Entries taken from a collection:
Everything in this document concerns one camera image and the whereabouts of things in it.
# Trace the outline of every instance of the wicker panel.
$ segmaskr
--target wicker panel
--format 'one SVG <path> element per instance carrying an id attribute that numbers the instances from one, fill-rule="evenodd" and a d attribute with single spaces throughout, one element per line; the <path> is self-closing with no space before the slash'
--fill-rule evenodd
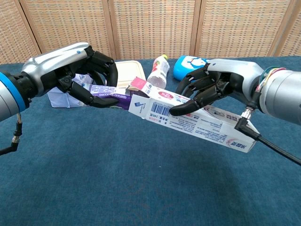
<path id="1" fill-rule="evenodd" d="M 25 0 L 43 51 L 79 41 L 111 55 L 101 0 Z"/>
<path id="2" fill-rule="evenodd" d="M 194 0 L 113 2 L 121 59 L 189 54 Z"/>
<path id="3" fill-rule="evenodd" d="M 266 56 L 289 0 L 207 0 L 199 56 Z"/>
<path id="4" fill-rule="evenodd" d="M 13 0 L 0 2 L 0 64 L 24 62 L 37 55 Z"/>
<path id="5" fill-rule="evenodd" d="M 301 12 L 298 14 L 280 53 L 281 56 L 301 56 Z"/>

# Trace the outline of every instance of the beige wall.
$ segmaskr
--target beige wall
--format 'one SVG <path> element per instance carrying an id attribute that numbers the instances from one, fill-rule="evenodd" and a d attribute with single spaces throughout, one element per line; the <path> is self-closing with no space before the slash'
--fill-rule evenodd
<path id="1" fill-rule="evenodd" d="M 300 0 L 2 0 L 0 63 L 77 41 L 115 59 L 301 55 Z"/>

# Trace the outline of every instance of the blue cloth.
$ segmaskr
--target blue cloth
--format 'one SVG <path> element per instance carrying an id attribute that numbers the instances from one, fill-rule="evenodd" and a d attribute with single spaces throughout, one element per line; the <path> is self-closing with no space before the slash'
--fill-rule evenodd
<path id="1" fill-rule="evenodd" d="M 301 71 L 299 56 L 244 60 Z M 150 74 L 153 61 L 140 62 Z M 238 114 L 245 107 L 231 97 L 214 105 Z M 0 225 L 301 225 L 301 168 L 260 143 L 242 153 L 127 111 L 52 108 L 47 95 L 22 117 L 18 151 L 0 157 Z M 15 122 L 0 122 L 1 148 Z M 252 122 L 301 157 L 300 126 L 261 112 Z"/>

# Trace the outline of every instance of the white box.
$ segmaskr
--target white box
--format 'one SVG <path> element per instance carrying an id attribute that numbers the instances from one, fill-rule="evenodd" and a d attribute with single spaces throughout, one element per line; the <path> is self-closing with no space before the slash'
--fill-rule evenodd
<path id="1" fill-rule="evenodd" d="M 128 110 L 130 113 L 245 153 L 249 152 L 255 144 L 255 140 L 234 129 L 241 117 L 237 114 L 208 105 L 194 113 L 172 116 L 169 109 L 185 103 L 189 98 L 157 88 L 140 78 L 135 78 L 131 86 L 141 90 L 149 98 L 133 95 Z M 248 122 L 248 125 L 257 132 L 251 122 Z"/>

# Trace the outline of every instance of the blue ring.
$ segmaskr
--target blue ring
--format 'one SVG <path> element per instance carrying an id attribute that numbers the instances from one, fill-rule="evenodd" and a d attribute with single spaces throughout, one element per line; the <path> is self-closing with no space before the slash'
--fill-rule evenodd
<path id="1" fill-rule="evenodd" d="M 4 75 L 0 72 L 0 81 L 8 88 L 9 92 L 15 99 L 18 107 L 19 107 L 19 112 L 22 112 L 26 109 L 24 100 L 17 90 L 17 88 L 14 86 L 14 84 Z"/>

Work request:
The number alone is the answer: work out how many lines in the data contain "ring".

Exercise response:
2